■ **Task requirements**:
Work through the data below and give the number of lines holding the word "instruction", without any other text.

(Stored dataset items)
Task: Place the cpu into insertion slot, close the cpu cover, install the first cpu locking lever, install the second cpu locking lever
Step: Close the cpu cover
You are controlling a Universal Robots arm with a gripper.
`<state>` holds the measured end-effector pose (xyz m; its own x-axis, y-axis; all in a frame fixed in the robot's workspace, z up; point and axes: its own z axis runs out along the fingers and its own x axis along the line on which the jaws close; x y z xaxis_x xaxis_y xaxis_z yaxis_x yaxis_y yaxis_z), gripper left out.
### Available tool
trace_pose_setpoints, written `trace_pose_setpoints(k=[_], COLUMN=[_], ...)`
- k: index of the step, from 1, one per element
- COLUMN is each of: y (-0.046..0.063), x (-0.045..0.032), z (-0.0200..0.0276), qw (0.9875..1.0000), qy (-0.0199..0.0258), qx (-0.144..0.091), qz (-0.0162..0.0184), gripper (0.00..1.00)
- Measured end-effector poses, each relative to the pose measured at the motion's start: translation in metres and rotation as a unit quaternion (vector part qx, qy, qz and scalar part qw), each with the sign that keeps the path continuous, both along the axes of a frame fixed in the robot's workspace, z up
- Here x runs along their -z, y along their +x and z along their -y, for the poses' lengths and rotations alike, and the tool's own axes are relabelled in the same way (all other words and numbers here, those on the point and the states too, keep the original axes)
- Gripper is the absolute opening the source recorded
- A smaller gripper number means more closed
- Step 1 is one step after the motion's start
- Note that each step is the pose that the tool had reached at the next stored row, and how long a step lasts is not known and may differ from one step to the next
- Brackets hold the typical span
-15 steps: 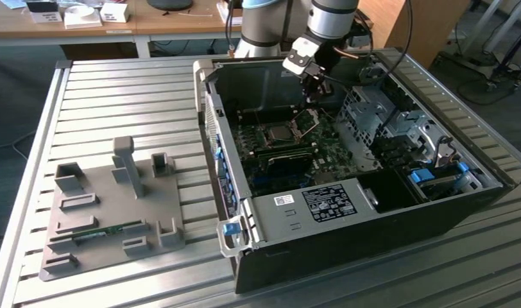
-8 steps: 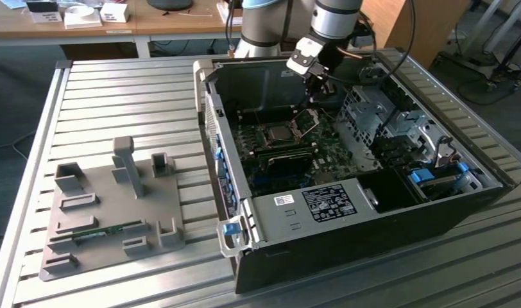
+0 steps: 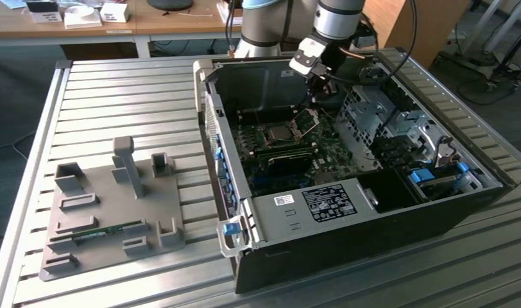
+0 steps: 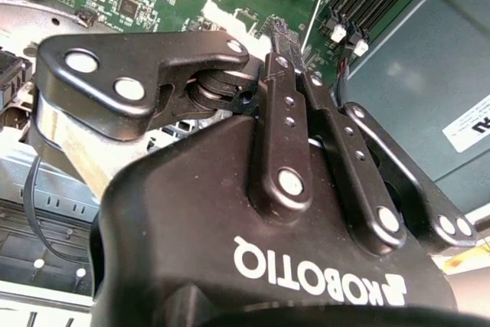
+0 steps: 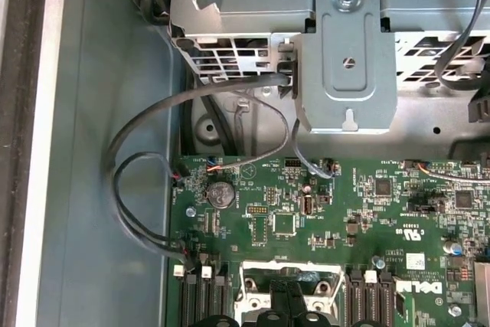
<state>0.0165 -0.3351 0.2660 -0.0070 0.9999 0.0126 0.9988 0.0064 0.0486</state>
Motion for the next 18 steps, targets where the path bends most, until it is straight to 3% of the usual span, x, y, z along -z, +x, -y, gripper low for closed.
trace_pose_setpoints(k=[18], y=[0.018], x=[0.0023], z=[-0.0061], qw=[1.0], qy=[-0.0001], qx=[0.0], qz=[0.0], gripper=[0.11])
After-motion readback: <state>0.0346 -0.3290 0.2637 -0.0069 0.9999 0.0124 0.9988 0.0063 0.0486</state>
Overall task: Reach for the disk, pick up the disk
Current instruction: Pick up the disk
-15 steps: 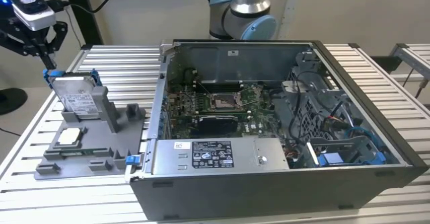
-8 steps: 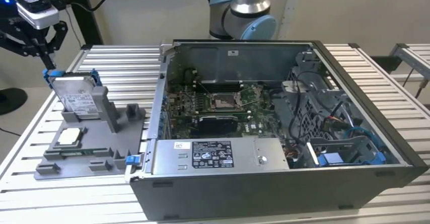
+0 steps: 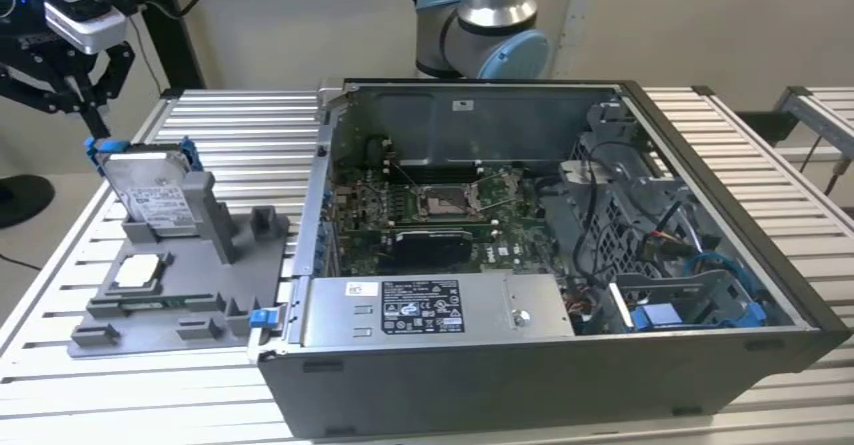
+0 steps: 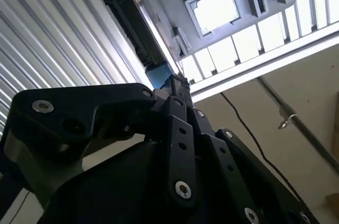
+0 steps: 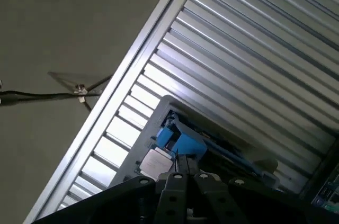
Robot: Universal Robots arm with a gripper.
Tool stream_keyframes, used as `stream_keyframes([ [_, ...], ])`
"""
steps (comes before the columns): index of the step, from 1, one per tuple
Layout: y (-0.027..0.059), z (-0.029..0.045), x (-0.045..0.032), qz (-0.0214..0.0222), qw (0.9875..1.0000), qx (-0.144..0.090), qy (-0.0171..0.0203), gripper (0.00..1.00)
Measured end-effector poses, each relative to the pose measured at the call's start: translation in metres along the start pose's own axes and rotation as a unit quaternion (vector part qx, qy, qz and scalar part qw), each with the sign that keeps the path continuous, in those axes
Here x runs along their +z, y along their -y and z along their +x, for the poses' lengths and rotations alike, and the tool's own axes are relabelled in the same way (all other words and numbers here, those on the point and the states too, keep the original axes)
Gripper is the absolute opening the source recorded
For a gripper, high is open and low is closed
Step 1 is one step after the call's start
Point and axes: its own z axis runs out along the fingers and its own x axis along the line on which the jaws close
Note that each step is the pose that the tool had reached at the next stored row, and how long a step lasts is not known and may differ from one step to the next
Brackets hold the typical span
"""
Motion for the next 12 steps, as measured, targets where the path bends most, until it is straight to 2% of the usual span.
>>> stream_keyframes([
  [3,-0.0001,0.0000,0.0000,0.0000,0.9998,-0.020,-0.0007,0.00],
  [6,0.0000,0.0000,0.0000,0.0001,0.9987,-0.050,-0.0019,0.00],
  [12,-0.0002,-0.0001,0.0000,0.0003,0.9951,-0.099,-0.0034,0.00],
])
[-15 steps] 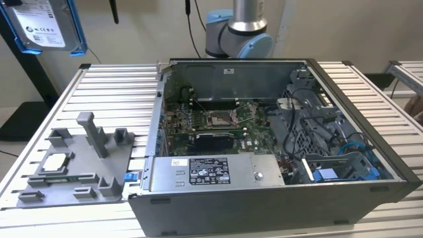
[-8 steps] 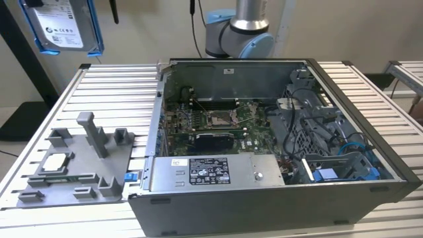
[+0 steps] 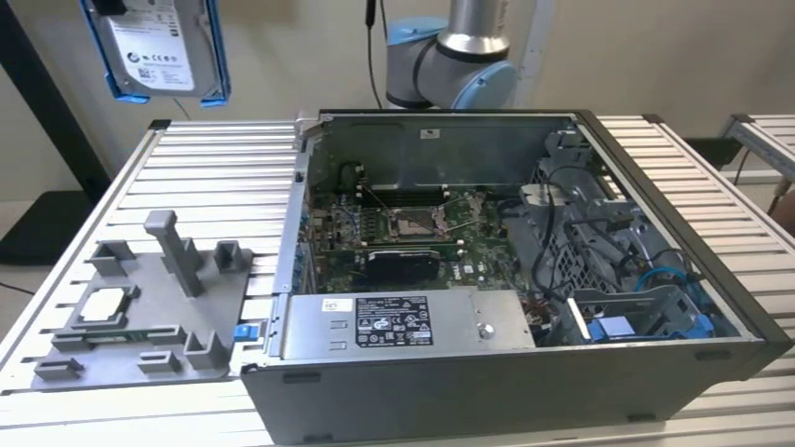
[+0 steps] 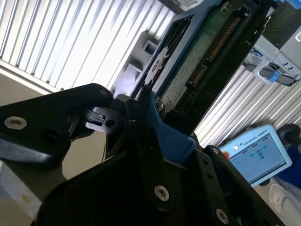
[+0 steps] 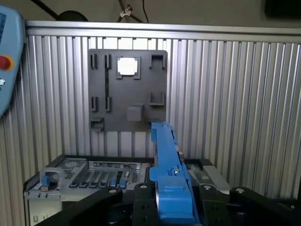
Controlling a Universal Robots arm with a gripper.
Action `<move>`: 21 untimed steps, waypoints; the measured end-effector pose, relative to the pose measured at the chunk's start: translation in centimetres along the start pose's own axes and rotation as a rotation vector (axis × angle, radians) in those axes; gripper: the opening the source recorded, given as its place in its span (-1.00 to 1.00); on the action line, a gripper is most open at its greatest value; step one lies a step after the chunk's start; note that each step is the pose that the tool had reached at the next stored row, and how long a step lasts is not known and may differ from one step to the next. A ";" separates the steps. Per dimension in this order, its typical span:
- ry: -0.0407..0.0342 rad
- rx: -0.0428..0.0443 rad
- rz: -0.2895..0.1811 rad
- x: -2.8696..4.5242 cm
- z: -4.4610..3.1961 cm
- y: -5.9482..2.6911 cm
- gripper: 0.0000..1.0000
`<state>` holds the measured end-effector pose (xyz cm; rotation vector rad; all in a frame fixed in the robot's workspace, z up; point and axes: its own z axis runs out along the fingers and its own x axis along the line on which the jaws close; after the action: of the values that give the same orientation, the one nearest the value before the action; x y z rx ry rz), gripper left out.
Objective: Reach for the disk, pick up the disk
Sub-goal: 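Pick up the disk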
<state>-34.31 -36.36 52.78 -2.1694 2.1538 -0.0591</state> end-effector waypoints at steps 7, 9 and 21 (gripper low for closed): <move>0.0000 0.0000 0.000 0.04 0.37 -3.17 -1.00; 0.0001 -0.0001 0.000 0.05 0.47 -4.08 -1.00; 0.0000 0.0000 0.000 0.12 1.15 -9.51 -1.00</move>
<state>-24.73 -36.38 52.46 -2.1693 2.1539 -0.0590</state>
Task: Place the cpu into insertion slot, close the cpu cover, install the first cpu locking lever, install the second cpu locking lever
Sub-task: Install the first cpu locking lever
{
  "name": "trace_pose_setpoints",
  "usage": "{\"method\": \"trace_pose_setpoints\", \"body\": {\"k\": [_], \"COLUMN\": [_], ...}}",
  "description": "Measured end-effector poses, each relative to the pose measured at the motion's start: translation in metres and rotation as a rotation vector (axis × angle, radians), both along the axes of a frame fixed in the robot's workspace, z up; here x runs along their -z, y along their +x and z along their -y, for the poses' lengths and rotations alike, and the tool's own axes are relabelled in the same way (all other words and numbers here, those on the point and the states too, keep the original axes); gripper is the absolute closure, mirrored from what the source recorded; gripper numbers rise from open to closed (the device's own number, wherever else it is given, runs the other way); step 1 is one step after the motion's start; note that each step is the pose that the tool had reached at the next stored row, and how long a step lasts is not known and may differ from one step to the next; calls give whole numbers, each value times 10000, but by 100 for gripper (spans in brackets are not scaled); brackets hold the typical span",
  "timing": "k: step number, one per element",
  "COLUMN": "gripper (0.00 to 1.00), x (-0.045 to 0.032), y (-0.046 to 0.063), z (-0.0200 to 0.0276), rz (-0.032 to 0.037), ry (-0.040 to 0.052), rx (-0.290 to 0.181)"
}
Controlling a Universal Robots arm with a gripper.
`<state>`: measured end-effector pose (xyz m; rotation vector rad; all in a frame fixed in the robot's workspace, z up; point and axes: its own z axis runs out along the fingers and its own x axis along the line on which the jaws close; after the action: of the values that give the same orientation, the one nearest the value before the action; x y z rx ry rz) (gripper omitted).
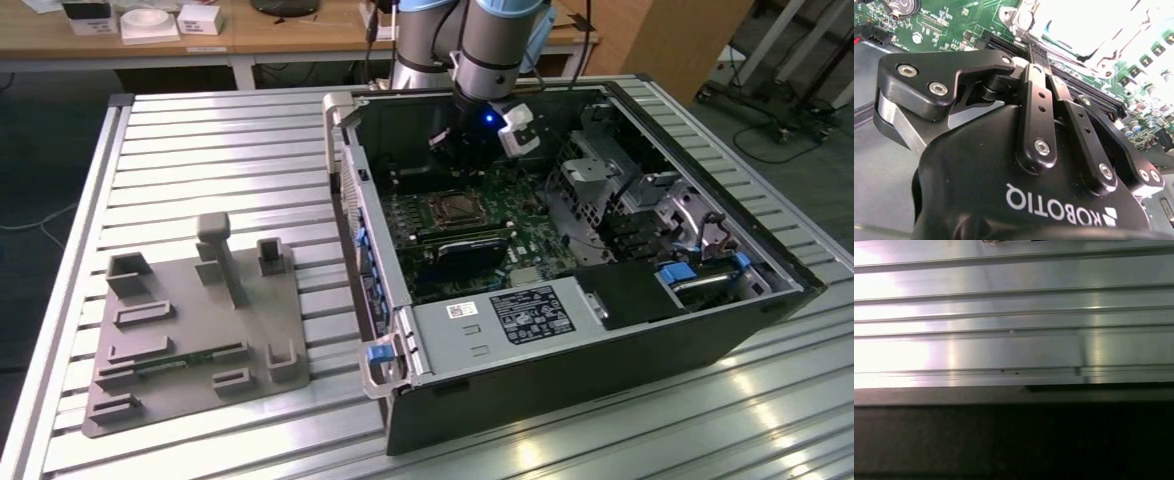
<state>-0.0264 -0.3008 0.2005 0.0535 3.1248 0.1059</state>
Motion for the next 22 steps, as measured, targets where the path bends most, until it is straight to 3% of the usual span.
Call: {"method": "trace_pose_setpoints", "body": {"k": [5, 14, 22], "gripper": [90, 90, 90], "x": [0, -1, 8], "y": [0, 0, 0], "z": [0, 1, 1], "rz": [1, -1, -2], "ry": [-27, -193, -199], "rx": [0, 0, 0]}}
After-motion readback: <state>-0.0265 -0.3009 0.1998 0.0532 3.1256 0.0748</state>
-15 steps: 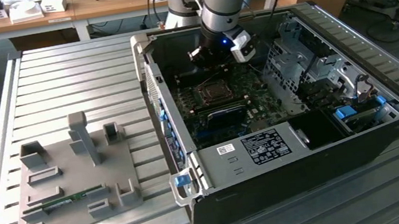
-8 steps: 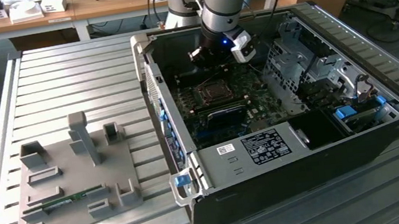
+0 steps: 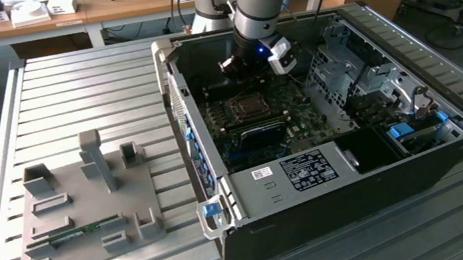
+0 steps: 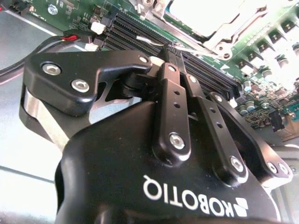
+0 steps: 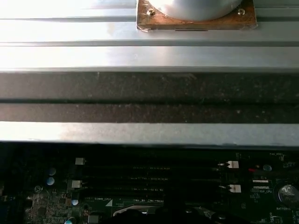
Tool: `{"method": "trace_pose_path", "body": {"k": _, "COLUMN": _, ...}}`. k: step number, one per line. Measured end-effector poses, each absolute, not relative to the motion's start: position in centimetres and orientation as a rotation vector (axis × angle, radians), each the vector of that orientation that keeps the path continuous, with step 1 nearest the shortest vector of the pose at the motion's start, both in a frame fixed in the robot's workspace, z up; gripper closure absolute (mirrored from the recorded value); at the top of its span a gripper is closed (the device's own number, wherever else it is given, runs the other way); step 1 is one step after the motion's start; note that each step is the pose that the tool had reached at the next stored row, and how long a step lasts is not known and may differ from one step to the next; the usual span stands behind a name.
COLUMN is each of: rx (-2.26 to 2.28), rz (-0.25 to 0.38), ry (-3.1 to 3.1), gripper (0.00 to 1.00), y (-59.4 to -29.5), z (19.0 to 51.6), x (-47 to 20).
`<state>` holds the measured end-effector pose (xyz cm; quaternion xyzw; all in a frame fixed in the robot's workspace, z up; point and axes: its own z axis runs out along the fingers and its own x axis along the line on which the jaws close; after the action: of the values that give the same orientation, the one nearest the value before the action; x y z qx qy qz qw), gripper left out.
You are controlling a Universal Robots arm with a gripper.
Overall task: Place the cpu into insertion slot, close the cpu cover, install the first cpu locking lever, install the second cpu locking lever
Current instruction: 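Install the first cpu locking lever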
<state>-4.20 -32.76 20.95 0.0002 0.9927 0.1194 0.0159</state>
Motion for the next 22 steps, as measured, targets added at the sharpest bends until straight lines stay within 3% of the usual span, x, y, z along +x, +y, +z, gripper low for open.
{"method": "trace_pose_path", "body": {"k": 22, "rx": 0.02, "rz": 0.371, "ry": 3.086, "gripper": 0.89, "y": -32.63, "z": 20.18, "x": -4.2}}
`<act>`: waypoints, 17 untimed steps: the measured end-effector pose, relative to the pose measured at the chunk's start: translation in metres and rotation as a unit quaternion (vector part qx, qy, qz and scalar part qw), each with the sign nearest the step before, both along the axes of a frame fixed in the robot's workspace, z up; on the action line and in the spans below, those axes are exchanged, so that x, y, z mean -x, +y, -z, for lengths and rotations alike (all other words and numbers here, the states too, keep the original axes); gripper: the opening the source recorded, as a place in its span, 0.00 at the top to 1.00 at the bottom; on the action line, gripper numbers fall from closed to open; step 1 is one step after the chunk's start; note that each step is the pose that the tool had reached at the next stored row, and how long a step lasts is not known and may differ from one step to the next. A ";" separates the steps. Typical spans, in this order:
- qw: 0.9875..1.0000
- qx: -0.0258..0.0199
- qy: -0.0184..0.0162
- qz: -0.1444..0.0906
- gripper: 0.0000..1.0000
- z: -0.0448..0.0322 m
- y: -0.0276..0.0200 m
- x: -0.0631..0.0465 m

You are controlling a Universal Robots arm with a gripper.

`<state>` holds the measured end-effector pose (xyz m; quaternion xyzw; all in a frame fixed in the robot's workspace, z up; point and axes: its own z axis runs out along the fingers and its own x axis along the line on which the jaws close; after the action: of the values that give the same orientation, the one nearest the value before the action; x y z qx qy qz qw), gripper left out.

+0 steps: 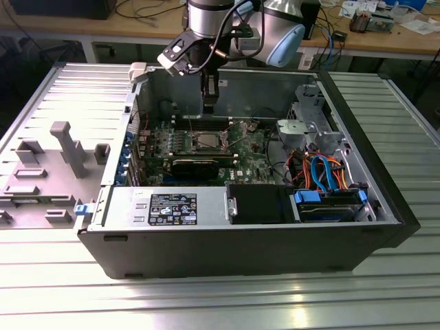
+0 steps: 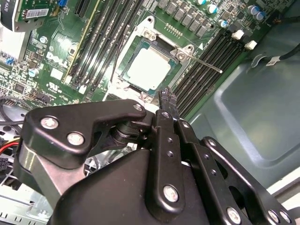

■ **Output of the task**:
2